Division of Infectious Diseases, Department of Internal Medicine, Washington University School of Medicine, St. Louis, MO; Division of Public Health Sciences, Department of Surgery, Washington University School of Medicine, St. Louis, MO.
RTI Health Solutions, Research Triangle Park, NC.
Am J Kidney Dis. 2020 Jan;75(1):72-83. doi: 10.1053/j.ajkd.2019.05.018. Epub 2019 Aug 1.
RATIONALE & OBJECTIVE: Studies of patients on maintenance dialysis therapy suggest that standard-dose influenza vaccine (SDV) may not prevent influenza-related outcomes. Little is known about the comparative effectiveness of SDV versus high-dose influenza vaccine (HDV) in this population.
Cohort study using data from the US Renal Data System.
SETTING & PARTICIPANTS: 507,552 adults undergoing in-center maintenance hemodialysis between the 2010 to 2011 and 2014 to 2015 influenza seasons.
SDV and HDV.
All-cause mortality, hospitalization due to influenza or pneumonia, and influenza-like illness during the influenza season.

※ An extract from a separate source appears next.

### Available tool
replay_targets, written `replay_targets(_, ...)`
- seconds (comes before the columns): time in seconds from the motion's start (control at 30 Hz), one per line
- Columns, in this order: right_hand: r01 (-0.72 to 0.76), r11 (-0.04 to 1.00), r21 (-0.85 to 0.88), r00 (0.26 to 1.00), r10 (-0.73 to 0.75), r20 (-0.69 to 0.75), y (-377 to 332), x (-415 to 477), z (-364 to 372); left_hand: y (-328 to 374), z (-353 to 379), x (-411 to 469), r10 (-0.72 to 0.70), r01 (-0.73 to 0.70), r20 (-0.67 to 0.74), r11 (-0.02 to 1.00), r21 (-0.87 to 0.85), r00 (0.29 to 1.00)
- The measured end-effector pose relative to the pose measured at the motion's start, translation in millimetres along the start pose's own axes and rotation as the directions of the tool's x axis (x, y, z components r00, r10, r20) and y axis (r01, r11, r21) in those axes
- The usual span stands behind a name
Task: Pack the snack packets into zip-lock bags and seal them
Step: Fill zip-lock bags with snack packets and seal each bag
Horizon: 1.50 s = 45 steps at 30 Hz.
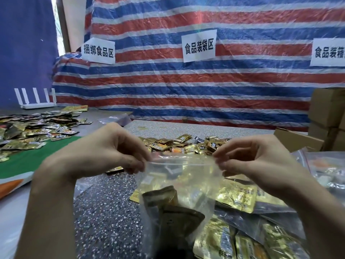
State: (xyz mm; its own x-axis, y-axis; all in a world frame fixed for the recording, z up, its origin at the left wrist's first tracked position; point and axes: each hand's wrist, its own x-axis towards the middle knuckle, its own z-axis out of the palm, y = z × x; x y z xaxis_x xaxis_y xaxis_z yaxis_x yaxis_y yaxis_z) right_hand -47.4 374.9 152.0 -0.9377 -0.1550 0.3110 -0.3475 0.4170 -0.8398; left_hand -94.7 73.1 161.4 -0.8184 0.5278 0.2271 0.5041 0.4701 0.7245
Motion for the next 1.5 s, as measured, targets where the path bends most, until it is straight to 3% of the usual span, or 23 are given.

Patients were eligible for inclusion in multiple yearly cohorts; thus, our unit of analysis was the influenza patient-season. To examine the relationship between vaccine dose and effectiveness outcomes, we estimated risk differences and risk ratios using propensity score weighting of Kaplan-Meier functions, accounting for a wide range of patient- and facility-level characteristics. For nonmortality outcomes, we used competing-risk methods to account for the high mortality rate in the dialysis population.
Within 225,215 influenza patient-seasons among adults 65 years and older, 97.4% received SDV and 2.6% received HDV. We observed similar risk estimates for HDV and SDV recipients for mortality (risk difference, -0.08%; 95% CI, -0.85% to 0.80%), hospitalization due to influenza or pneumonia (risk difference, 0.15%; 95% CI, -0.69% to 0.93%), and influenza-like illness (risk difference, 0.00%; 95% CI, -1.50% to 1.08%). Our findings were similar among adults younger than 65 years, as well as within other subgroups defined by influenza season, age group, dialysis vintage, month of influenza vaccination, and vaccine valence.
Residual confounding and outcome misclassification.
The HDV does not appear to provide additional protection beyond the SDV against all-cause mortality or influenza-related outcomes for adults undergoing hemodialysis. The additional cost and side effects associated with HDV should be considered when offering this vaccine. Future studies of HDV and other influenza vaccine strategies are warranted.
对维持性透析治疗患者的研究表明,标准剂量流感疫苗(SDV)可能无法预防与流感相关的结局。对于该人群中 SDV 与高剂量流感疫苗(HDV)的比较效果知之甚少。
使用美国肾脏数据系统的数据进行队列研究。
2010 至 2011 年和 2014 至 2015 年流感季节期间,507552 名接受中心维持性血液透析的成年人。
SDV 和 HDV。
全因死亡率、因流感或肺炎住院以及流感季节的流感样疾病。
患者有资格纳入多个年度队列;因此,我们的分析单位是流感患者-季节。为了研究疫苗剂量与有效性结局之间的关系,我们使用倾向评分加权 Kaplan-Meier 函数估计风险差异和风险比,同时考虑了广泛的患者和设施特征。对于非死亡率结局,我们使用竞争风险方法来考虑透析人群的高死亡率。
在年龄 65 岁及以上的成年人的 225215 个流感患者-季节中,97.4%接受了 SDV,2.6%接受了 HDV。我们观察到 HDV 和 SDV 接受者的死亡率(风险差异,-0.08%;95%CI,-0.85%至 0.80%)、因流感或肺炎住院(风险差异,0.15%;95%CI,-0.69%至 0.93%)和流感样疾病(风险差异,0.00%;95%CI,-1.50%至 1.08%)的风险估计值相似。在年龄小于 65 岁的成年人以及根据流感季节、年龄组、透析年限、流感疫苗接种月份和疫苗效价定义的其他亚组中,我们的发现也相似。
残余混杂和结局错误分类。
对于接受血液透析的成年人,HDV 似乎不能提供比 SDV 更多的保护,以预防全因死亡率或与流感相关的结局。在提供这种疫苗时,应考虑 HDV 相关的额外成本和副作用。需要进一步研究 HDV 和其他流感疫苗策略。